『わたしの番』
「さあ、殺し合いの続きをしよう」
わたしは手招きをし、ティアレを挑発する。
殺し合いなんていつ以来だろうか。アイツらとの戦いで敗北したわたしは私と入れ替わり、傷ついたわたしは私の中で眠っていた。
――しかし。
私の命の危機を感じ取ったわたしは、強制的に私と入れ替わったのである。
「声も姿も変わっておらん。しかし、この違和感はなんじゃ……?」
「そっちが来ないのなら、わたしから行くよ?」
「むう……!?」
わたしは『銀ノ焔』を起動させ、ぱちんと指を鳴らす。わたしたちが雑魚処理用に利用している『銀ノ焔』は魔法の一部。
何を恐れているのか、私は『銀ノ焔』しか使っていない。せっかくの殺しあいなんだから、出し惜しみせずにぶつかりあわないと楽しくないだろう。
『焔天煌々』
抑揚の無い声でわたしが呟くと――
白銀に煌めく焔で精製された無限の槍がティアレを包囲する。
「なんじゃこれは!?」
魔力を燃やし尽くす白銀の焔槍。
触れれば即死。貫かれれば即死。撃ち落とそうにも魔法は無効化されてしまうので躱すしかない。
「数秒で終わったら面白くないし、これくらい生き残ってほしいな」
「殺す気満々じゃのう、貴様、妾のことは殺したくないのではなかったのか?」
「なんのこと?」
わたしが指を差すと、ティアレを包囲していた白銀の焔槍が動き出す。
絶望的な状況下、どう対処してくるか。
「『瞑目終誘』は攻守ともに優秀でな」
地面を覆う漆黒の闇に、ティアレが飛び込んでしまう。ティアレが飛び込むと同時に闇が消滅し、白銀の焔槍が地面を抉る。
「へえ……」
姿が消えるだけでなく、気配も消えた。
わたしに気配を感じさせないなんて……なるほど、この世界から隔絶された空間を作ったのか。驚異的な魔法である。
――しかし。
そんな魔法、いつまで保つかな。
隔絶された空間を作るなんて、魔力消費量が凄まじいはずである。そろそろ出てこないと戦うための魔力が無くなってしまうよね。
「――『冥闇竜の咆哮』じゃ!!」
「背後からの不意打ち。わたしじゃなかったら殺せていたね」
「ちっ……」
ティアレが撃ち出した闇のブレスを、わたしは白銀の焔槍で燃やし尽くす。
この世界に姿を現すまで、気配は感じなかった。わたしの気配察知能力があったからこそ、攻撃を防ぐことができた。
「楽しいね」
「楽しいわけがないであろう、貴様その豹変ぶりは一体どうしたのじゃ」
「秘密だよ、どうしても知りたいならわたしを戦闘不能にしてよ」
「無茶を言うでないわ」
軽く舌打ちをするティアレ。
それにしても、1つ気になることがある。
どうして、ティアレは逃げないのか。全力を出していないにもかかわらず、力の差は歴然。勝率は皆無。

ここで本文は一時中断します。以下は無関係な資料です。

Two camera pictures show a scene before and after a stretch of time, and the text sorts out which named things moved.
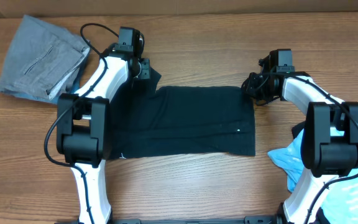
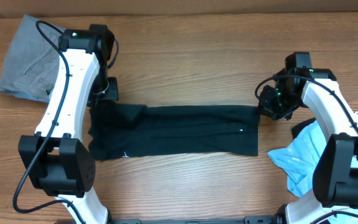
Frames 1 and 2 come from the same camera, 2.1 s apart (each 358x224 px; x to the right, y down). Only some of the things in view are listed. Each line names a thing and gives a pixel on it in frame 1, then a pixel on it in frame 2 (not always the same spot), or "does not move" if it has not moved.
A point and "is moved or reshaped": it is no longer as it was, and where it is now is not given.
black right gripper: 250,89 -> 266,107
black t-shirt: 147,119 is moved or reshaped
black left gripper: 145,73 -> 113,93
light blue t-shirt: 355,200 does not move
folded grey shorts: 41,58 does not move

引き際の分からないやつでもなさそうだし『瞑目終誘』で竜界に逃げればいい。なにか秘策でも隠しているのか。
「ティアレ、なにか狙ってない?」
「なぜ、そう思う?」
「力の差は歴然。勝率は皆無。わたしがティアレの立場だったら『瞑目終誘』で竜界に逃げているよ」
「それで、妾がまだ何かを隠していると」
「うん、出し惜しみしている間に殺されたら元も子もないよ。それとも、秘策の発動に何か条件でもある感じ?」
「……さあ、どちらであろうな」
にやりと笑うティアレ。
飽くまでも出し惜しみを続けるならば、出さざるを得ない状況を作るまでだ。
「いいよ、無理やりにでも出させるから」
わたしは指を差し、白銀の焔槍をティアレに撃ち出す。
白銀の焔槍が迫った時、ティアレは地面に触れて『瞑目終誘』を唱えると、地面を覆う漆黒の闇に飛び込んだ。

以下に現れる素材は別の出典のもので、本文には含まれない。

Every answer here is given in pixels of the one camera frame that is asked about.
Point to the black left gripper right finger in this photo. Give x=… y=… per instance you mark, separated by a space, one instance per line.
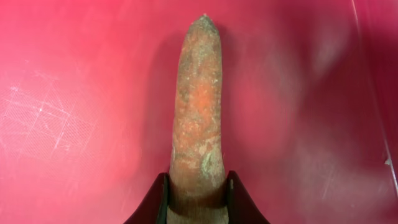
x=241 y=208

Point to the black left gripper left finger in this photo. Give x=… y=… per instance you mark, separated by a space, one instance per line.
x=153 y=208

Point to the red serving tray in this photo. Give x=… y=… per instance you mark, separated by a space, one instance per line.
x=87 y=106

わたしに不意打ちなど通じないのだから魔力の無駄にしかならない。ティアレは一体何を考えているのか。
――なんだか、興が覚めてきた。
「『冥闇竜の――』」
「もういいや、飽きたから死んでいいよ」
わたしの頭上に現れたティアレが闇のブレスを撃ち出そうとした瞬間、わたしは白銀の焔槍を握り、ティアレの首を切断しようと――
「カレン!!」
私の背後から、少女の声が響く。
理由は分からない。少女の声を聞いた瞬間、白銀の焔槍がティアレの首を切り裂く寸前で動きを止めた。
「『咆哮』じゃああああああっ!!!」
「しまっ……!!」
ティアレから撃ち出された闇のブレスが、わたしを勢いよく吹き飛ばすのだった。